— WHAT IS REQUIRED —
Copy every line of the records below where the word "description" occurs.

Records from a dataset
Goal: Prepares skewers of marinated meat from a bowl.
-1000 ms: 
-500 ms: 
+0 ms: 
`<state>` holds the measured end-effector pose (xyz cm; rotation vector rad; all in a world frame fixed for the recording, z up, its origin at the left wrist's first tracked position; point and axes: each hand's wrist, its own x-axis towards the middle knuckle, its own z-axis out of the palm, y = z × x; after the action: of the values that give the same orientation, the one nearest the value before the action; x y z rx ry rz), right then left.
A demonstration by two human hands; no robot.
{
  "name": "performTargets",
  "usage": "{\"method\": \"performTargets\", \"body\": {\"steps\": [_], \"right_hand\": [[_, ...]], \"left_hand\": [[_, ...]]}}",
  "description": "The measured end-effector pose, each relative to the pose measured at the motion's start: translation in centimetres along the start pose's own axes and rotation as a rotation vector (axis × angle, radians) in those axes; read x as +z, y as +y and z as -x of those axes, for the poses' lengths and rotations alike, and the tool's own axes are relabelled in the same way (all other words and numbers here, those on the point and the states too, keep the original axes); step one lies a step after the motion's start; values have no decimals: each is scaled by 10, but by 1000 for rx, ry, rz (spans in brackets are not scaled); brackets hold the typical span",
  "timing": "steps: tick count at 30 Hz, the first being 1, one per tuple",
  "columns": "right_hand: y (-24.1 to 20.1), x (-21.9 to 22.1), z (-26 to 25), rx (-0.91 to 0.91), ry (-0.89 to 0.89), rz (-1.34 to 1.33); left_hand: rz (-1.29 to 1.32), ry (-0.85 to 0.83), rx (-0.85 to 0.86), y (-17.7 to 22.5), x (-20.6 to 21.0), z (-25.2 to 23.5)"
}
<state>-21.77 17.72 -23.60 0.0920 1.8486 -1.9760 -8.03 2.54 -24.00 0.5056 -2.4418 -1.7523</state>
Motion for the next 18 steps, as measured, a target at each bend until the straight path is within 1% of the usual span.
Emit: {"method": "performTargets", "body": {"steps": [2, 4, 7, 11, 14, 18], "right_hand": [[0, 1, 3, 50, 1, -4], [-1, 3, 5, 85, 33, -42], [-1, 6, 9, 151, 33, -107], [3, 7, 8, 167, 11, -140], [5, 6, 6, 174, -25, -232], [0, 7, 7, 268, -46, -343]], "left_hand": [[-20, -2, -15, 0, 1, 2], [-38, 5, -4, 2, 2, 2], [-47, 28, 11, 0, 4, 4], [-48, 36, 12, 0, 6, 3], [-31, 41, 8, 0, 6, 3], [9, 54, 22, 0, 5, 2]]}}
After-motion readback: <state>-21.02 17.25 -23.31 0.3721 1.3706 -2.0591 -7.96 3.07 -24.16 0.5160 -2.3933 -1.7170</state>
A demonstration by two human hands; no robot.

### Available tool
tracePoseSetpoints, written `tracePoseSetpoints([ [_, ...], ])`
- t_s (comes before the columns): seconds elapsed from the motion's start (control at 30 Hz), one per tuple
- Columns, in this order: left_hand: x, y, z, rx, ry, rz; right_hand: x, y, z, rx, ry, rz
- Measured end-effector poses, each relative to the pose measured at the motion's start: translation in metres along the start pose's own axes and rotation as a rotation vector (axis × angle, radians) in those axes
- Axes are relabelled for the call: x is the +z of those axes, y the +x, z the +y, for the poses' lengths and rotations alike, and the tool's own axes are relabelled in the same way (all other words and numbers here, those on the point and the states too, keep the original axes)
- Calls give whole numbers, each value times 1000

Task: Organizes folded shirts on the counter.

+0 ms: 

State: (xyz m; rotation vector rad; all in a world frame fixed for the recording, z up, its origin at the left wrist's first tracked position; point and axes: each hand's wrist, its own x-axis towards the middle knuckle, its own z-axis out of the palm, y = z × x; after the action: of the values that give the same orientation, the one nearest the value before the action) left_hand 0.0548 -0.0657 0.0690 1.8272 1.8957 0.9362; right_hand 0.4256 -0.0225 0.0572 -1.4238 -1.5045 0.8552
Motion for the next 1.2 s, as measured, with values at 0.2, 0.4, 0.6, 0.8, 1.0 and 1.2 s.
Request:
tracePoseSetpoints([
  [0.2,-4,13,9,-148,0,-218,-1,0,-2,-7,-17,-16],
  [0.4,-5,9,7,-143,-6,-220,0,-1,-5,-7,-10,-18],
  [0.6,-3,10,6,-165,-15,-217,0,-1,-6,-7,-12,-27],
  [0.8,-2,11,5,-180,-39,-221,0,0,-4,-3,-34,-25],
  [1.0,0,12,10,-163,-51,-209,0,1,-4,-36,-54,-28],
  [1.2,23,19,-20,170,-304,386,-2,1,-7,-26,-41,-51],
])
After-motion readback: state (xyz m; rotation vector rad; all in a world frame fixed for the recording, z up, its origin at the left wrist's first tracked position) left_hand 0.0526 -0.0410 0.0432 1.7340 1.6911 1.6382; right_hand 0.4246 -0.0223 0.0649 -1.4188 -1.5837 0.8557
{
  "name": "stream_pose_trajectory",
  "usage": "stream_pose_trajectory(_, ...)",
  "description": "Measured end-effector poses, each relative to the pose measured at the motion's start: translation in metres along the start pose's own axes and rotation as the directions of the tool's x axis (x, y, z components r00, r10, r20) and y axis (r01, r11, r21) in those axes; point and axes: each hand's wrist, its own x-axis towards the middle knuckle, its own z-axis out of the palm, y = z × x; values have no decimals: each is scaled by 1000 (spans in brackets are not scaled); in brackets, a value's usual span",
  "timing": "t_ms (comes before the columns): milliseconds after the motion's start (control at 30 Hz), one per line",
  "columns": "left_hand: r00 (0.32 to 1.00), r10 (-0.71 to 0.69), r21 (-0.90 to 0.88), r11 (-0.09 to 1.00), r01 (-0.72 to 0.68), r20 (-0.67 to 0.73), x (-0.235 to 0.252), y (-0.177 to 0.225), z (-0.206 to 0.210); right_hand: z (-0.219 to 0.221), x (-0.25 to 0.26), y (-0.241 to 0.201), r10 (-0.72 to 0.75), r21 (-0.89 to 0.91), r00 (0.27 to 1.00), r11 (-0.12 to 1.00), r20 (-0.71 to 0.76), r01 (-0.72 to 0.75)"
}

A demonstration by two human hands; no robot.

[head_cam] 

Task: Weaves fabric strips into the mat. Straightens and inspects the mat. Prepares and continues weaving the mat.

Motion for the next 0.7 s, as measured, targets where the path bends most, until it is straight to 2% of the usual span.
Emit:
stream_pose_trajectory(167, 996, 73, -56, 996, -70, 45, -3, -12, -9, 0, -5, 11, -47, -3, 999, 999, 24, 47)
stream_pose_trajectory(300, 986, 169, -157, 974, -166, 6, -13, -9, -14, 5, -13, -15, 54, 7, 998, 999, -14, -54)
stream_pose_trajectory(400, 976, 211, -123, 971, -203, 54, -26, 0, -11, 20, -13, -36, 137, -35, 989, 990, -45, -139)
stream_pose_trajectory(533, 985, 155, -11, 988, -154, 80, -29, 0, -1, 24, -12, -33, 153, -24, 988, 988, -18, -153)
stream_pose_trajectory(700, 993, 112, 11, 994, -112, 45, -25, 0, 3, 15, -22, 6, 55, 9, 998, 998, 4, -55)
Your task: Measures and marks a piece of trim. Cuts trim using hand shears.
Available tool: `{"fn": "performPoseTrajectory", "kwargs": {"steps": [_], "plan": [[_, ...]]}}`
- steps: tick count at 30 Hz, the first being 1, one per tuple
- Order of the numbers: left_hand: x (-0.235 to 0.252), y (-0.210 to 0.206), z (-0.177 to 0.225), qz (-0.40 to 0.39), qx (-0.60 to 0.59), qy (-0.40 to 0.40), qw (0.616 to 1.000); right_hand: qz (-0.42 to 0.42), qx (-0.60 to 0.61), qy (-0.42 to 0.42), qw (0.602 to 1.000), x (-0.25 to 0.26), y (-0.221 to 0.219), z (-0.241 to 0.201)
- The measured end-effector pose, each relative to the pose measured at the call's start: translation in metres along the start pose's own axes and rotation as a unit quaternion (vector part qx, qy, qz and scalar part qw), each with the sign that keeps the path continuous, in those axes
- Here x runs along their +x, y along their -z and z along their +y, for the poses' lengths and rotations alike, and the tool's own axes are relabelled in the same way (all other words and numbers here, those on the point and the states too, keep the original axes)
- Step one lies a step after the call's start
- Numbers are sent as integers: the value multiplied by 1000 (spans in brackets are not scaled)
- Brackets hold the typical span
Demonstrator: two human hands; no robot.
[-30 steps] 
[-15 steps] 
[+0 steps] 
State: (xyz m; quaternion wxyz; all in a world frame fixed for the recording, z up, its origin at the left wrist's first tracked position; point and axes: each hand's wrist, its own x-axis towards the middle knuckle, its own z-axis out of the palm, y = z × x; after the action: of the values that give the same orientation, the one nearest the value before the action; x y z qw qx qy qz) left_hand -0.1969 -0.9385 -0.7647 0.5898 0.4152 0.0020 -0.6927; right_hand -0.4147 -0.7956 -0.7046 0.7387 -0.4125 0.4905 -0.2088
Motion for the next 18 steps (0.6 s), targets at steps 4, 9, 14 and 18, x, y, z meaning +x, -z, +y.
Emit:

— RESULT BELOW —
  "description": "The measured end-effector pose, each relative to the pose measured at the motion's start: translation in centimetres along the start pose's own axes and rotation as a rotation vector (axis × angle, radians) in those axes; read x as +z, y as +y and z as -x of those axes, for the poses' lengths and rotations alike, and the tool's own axes are relabelled in the same way (all other words and numbers here, those on the point and the states too, keep the original axes); step one lies a step after the motion's start; values have no decimals: each is scaled by 10, but by 1000 for rx, ry, rz (spans in brackets are not scaled); brackets hold the typical span",
  "description": "Measured end-effector poses, each relative to the pose measured at the motion's start: translation in metres along the start pose's own axes and rotation as the directions of the tool's x axis (x, y, z components r00, r10, r20) and y axis (r01, r11, r21) in those axes; point and axes: each hand's wrist, its own x-axis towards the middle knuckle, its own z-axis out of the palm, y = z × x; values have no decimals: each is scaled by 1000 (spans in brackets are not scaled); in brackets, a value's usual span",

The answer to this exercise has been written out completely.